Among the lines below, output only those between the line holding "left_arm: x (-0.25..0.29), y" and the line holding "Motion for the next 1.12", inclusive, exactly as written and with no pictures.
------ Data under study
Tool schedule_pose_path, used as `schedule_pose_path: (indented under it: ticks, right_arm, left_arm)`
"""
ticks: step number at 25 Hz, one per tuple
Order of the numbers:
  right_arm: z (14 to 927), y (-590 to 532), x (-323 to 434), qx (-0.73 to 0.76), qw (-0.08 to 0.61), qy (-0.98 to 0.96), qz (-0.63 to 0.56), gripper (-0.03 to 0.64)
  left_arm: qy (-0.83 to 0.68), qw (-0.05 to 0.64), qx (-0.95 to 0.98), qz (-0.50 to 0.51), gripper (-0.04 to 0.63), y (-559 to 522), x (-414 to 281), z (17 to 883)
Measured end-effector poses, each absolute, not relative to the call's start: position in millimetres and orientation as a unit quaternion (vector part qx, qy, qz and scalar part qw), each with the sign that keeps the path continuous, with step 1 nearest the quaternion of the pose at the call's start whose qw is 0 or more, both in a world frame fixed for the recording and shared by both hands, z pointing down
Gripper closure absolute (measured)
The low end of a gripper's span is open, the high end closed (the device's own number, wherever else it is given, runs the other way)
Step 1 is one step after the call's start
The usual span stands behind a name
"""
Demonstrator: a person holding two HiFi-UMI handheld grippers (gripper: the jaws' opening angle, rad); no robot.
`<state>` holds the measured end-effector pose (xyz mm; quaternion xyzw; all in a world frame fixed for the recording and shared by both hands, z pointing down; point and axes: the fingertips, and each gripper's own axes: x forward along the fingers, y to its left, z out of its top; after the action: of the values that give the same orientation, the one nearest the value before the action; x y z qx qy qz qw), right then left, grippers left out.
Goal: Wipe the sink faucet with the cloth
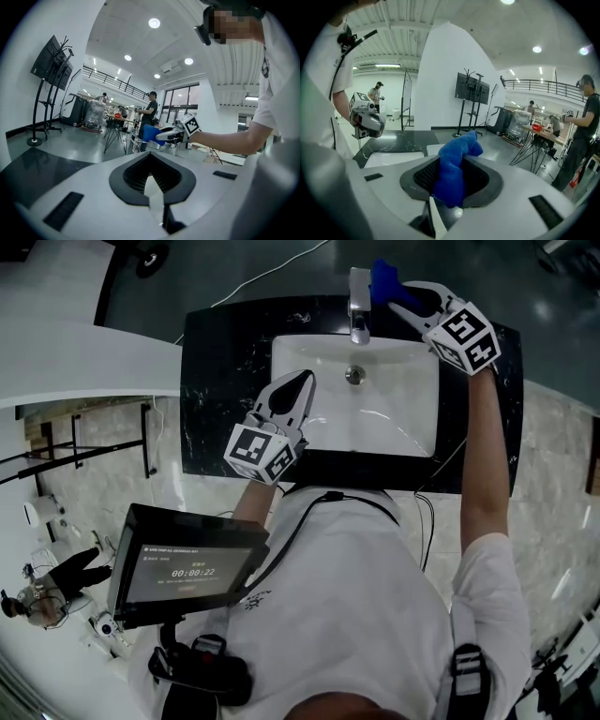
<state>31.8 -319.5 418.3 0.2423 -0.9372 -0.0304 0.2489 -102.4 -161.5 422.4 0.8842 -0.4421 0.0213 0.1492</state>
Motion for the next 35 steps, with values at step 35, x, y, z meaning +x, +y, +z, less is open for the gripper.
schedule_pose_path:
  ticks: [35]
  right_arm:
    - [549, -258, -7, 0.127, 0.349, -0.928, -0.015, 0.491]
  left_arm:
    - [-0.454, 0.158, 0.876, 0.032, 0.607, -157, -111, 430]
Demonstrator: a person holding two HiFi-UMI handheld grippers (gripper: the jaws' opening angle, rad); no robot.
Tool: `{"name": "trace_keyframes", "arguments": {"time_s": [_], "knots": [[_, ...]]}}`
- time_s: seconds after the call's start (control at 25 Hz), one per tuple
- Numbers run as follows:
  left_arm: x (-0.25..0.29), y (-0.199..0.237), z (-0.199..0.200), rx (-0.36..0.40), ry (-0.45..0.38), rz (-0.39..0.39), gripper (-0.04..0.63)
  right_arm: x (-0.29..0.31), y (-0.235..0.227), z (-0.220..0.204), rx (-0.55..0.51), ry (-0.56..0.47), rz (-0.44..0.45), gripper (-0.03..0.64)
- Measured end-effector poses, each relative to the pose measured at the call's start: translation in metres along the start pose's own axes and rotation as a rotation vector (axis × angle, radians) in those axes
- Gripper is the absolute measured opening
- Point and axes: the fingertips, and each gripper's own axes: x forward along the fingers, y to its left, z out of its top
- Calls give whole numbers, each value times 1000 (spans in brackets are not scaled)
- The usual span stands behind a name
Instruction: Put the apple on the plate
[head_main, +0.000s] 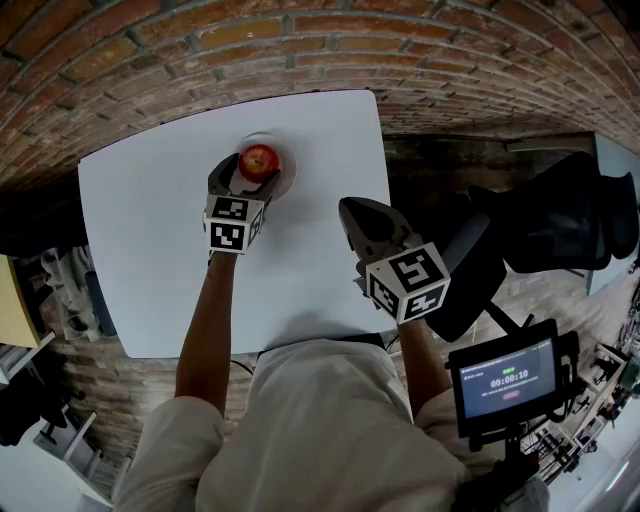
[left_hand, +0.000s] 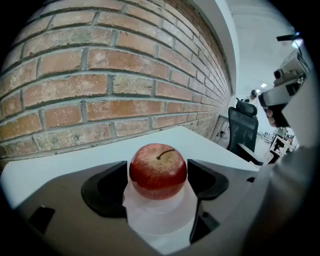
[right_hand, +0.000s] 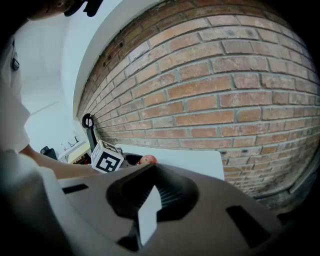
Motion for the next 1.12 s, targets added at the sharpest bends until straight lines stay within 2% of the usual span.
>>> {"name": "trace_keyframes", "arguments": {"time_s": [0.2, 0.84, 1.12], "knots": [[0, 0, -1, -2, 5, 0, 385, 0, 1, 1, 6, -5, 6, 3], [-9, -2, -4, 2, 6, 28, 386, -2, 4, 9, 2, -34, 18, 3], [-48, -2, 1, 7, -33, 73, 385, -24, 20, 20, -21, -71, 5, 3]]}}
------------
» Problem solution:
  left_arm: x (-0.25..0.29), y (-0.199..0.237), z (-0.199..0.200), rx (-0.36..0.40), ry (-0.45..0.38), rz (-0.39..0.39), gripper (-0.04..0.63)
  right_arm: x (-0.29..0.31), y (-0.235..0.227), z (-0.220..0.204), rx (-0.55..0.51), ry (-0.56..0.47), rz (-0.44..0.45), gripper (-0.03..0.64)
- Measured end-effector poses, each relative to the pose measured at the call's start: translation in metres along the start pose's own axes and rotation as a rotation vector (axis × angle, radians) in those axes
- Gripper is the absolute measured opening
- Point and axes: the fingertips, and each gripper's own axes: x forward along the fingers, y to its left, z out of its top
- Calls give whole numbers, each value times 1000 (spans in brackets are not scaled)
- The usual span stands behind a name
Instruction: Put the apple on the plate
[head_main, +0.000s] 
[left_hand, +0.000s] 
[right_hand, +0.000s] 
Motion for the next 1.12 s, targets added at the sharpest bends until straight lines stay within 2% of the usual span.

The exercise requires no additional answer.